In this project we aim to build hardware to develop a flexible and low-cost approach based on the transfer of quantum spin order from parahydrogen to the nuclei of interest to enhance access to cutting edge hyperpolarization technology. There are multiple directions of research available for a student interested in exploring the intersection between engineering, quantum physics and medical imaging.
Improved Speech Imaging with Real-Time MRI
Supervisors: Dr David Waddington
Project Description:
Speech is a crucial aspect of human communication, yet there is still much to learn about how people shape their vocal tract during speech production. While MRI technology has the potential to provide detailed images of speech, current real-time MRI techniques are too slow to capture the rapid movements involved.

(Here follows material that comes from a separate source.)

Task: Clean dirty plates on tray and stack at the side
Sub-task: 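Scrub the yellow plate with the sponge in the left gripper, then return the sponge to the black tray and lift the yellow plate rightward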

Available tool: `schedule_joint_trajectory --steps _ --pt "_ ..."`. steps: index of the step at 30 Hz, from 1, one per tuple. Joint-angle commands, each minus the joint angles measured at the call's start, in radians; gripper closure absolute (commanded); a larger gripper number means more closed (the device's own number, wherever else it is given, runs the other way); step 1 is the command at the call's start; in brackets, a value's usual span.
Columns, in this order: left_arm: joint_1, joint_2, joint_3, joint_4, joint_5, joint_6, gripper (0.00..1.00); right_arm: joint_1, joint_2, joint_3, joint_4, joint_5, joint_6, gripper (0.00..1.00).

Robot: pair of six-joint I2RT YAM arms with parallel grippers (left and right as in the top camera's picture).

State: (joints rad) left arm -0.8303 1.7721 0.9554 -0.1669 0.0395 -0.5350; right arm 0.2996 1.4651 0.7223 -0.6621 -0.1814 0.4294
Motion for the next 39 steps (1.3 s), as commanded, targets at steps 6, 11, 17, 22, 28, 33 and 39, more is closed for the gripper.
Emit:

This project aims to utilize advanced reconstruction techniques to enhance the quality and speed of videos showing people speaking while in an MRI scanner. Students with a background in mathematics, engineering, physics, and coding (Python and/or MATLAB) will be well-suited for this project. By the end of the project, the student will produce a comparative analysis of various image reconstruction methods and a set of real-time videos showing human speech. This project is a collaboration with the Discipline of Speech Pathology and the School of Electrical and Computer Engineering.
The impact of low dose CT on CT ventilation image quality in the context of lung cancer screening programs
Supervisors: Prof Paul Keall, Dr Hunor Kertesz, Jeremy Lim
Project description:
Computed tomography ventilation imaging (CTVI) is a fast growing clinical modality. CTVI has been applied across respiratory diseases, including lung cancer, interstitial lung disease and idiopathic pulmonary fibrosis. The first CTVI product was FDA-approved in 2023.
Also, increasing are national lung cancer screening programs. The US National Lung Screening Trial found from over 50,000 persons at high risk for lung cancer that screening reduced mortality. Based on the findings, the US National Comprehensive Cancer Network (NCCN) guidelines recommended low dose CT for patients at high risk of lung cancer.
A feature of lung cancer screening programs is that, to balance the costs and benefits of CT imaging, low dose CT scans are used. These scans have increased noise compared with standard CT scans and may impact the quality and accuracy of the CTVI derived from the scans. However, to date, no dedicated studies investigating the impact of low dose CT on CTVI quality have been performed.
Therefore, to address the knowledge gap, the aim of this project is to quantify the impact of low dose CT on CTVI quality in the context of pairing CTVI with lung cancer screening programs.